> [EXERCISE GOAL]: Search the data below for the word "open" and report how many lines contain it. Nothing but the number is needed.

Stored entries:
::::::::

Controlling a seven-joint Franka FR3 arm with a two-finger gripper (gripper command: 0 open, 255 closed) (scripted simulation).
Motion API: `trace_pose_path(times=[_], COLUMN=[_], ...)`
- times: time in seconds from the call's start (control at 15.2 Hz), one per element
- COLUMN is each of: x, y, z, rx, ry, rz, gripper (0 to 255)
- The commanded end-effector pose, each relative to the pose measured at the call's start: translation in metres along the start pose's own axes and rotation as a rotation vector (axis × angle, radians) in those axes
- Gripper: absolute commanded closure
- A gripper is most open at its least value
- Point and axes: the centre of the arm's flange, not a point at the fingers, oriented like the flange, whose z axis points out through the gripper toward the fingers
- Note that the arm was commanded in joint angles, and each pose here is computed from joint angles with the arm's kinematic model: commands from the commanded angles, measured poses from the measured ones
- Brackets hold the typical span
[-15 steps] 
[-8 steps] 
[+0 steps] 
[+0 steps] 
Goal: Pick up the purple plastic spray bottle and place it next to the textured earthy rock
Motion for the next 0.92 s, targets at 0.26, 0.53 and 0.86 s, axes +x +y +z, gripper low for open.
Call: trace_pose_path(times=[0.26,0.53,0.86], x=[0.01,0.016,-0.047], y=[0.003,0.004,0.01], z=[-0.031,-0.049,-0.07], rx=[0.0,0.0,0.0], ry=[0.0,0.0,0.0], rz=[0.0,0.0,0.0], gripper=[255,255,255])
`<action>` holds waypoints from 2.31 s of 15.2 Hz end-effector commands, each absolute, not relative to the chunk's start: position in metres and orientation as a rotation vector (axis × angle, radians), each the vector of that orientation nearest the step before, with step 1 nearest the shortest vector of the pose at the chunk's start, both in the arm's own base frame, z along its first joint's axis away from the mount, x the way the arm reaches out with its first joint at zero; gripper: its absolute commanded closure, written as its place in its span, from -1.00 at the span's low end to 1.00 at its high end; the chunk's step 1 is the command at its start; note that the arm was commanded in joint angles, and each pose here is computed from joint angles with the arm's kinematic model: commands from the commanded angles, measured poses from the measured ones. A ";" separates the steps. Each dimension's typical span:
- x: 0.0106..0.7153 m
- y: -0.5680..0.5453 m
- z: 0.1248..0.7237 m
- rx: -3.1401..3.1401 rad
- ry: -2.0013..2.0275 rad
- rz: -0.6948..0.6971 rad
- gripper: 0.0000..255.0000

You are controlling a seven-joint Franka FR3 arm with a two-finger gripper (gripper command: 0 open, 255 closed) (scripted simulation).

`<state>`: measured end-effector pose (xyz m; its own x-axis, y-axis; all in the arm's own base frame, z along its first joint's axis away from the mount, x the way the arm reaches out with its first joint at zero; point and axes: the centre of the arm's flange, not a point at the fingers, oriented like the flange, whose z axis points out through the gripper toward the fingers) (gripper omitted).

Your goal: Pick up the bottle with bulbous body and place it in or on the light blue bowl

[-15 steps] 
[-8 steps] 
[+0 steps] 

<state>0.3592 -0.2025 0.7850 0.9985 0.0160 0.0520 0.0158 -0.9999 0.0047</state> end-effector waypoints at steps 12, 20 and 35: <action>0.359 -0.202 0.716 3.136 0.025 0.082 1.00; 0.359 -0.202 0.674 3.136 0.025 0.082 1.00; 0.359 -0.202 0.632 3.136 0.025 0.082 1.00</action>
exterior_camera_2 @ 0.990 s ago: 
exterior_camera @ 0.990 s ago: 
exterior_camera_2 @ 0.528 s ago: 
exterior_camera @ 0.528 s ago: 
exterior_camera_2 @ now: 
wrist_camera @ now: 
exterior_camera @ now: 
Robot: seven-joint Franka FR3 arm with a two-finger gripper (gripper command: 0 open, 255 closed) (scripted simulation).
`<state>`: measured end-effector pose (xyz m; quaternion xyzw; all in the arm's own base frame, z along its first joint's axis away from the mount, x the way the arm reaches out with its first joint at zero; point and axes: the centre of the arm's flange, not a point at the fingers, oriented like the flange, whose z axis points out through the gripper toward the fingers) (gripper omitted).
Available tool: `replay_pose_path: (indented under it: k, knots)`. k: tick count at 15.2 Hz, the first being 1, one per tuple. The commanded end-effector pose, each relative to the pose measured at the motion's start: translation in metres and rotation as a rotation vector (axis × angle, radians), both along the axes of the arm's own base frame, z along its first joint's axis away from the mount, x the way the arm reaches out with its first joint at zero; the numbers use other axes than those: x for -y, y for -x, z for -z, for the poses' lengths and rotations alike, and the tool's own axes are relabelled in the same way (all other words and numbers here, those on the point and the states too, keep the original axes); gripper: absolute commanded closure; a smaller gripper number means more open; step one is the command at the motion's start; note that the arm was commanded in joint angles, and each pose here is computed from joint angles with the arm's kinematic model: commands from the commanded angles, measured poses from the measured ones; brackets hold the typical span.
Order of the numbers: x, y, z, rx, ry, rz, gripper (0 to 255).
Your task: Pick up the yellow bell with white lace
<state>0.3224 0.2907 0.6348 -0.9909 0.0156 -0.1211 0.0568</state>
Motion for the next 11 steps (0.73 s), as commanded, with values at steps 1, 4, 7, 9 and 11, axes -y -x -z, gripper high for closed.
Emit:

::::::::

> [ANSWER SECTION]: 6